Assigned task :: Precisely the lines from the one with "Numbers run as" through the end of the data, both included, must make up the response, each restated word for word.

[Start of section]

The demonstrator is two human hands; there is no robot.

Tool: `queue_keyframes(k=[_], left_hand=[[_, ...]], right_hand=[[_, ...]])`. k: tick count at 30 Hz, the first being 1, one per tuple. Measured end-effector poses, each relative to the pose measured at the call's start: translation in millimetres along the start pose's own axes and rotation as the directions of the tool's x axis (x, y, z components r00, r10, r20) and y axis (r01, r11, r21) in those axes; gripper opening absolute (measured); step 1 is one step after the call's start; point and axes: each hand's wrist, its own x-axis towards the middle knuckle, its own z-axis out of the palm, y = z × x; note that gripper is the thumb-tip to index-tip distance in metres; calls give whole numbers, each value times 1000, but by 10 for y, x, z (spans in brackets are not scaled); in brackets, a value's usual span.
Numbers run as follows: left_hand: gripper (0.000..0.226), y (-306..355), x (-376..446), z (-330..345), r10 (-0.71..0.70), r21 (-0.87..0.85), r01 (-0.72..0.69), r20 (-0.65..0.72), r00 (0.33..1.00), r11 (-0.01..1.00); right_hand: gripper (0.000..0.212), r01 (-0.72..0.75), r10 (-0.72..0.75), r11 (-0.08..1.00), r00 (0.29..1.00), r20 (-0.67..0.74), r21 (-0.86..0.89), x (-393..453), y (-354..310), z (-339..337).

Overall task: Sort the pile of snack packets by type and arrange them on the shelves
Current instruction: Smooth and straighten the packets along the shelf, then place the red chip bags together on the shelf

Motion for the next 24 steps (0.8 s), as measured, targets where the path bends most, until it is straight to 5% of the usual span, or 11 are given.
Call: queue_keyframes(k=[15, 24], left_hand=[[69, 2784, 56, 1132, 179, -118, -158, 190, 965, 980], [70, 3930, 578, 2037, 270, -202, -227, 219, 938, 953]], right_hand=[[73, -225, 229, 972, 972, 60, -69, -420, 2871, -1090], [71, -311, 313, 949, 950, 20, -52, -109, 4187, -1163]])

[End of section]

Answer to the problem ::
Numbers run as follows: left_hand: gripper (0.000..0.226), y (-306..355), x (-376..446), z (-330..345), r10 (-0.71..0.70), r21 (-0.87..0.85), r01 (-0.72..0.69), r20 (-0.65..0.72), r00 (0.33..1.00), r11 (-0.01..1.00); right_hand: gripper (0.000..0.212), r01 (-0.72..0.75), r10 (-0.72..0.75), r11 (-0.08..1.00), r00 (0.29..1.00), r20 (-0.67..0.74), r21 (-0.86..0.89), x (-393..453), y (-354..310), z (-339..337).

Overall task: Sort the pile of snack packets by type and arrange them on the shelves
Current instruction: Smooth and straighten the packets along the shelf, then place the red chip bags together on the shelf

Motion for the next 24 steps (0.8 s), as measured, targets where the path bends most, until it is straight to 5% of the usual span, or 11 are given.
Call: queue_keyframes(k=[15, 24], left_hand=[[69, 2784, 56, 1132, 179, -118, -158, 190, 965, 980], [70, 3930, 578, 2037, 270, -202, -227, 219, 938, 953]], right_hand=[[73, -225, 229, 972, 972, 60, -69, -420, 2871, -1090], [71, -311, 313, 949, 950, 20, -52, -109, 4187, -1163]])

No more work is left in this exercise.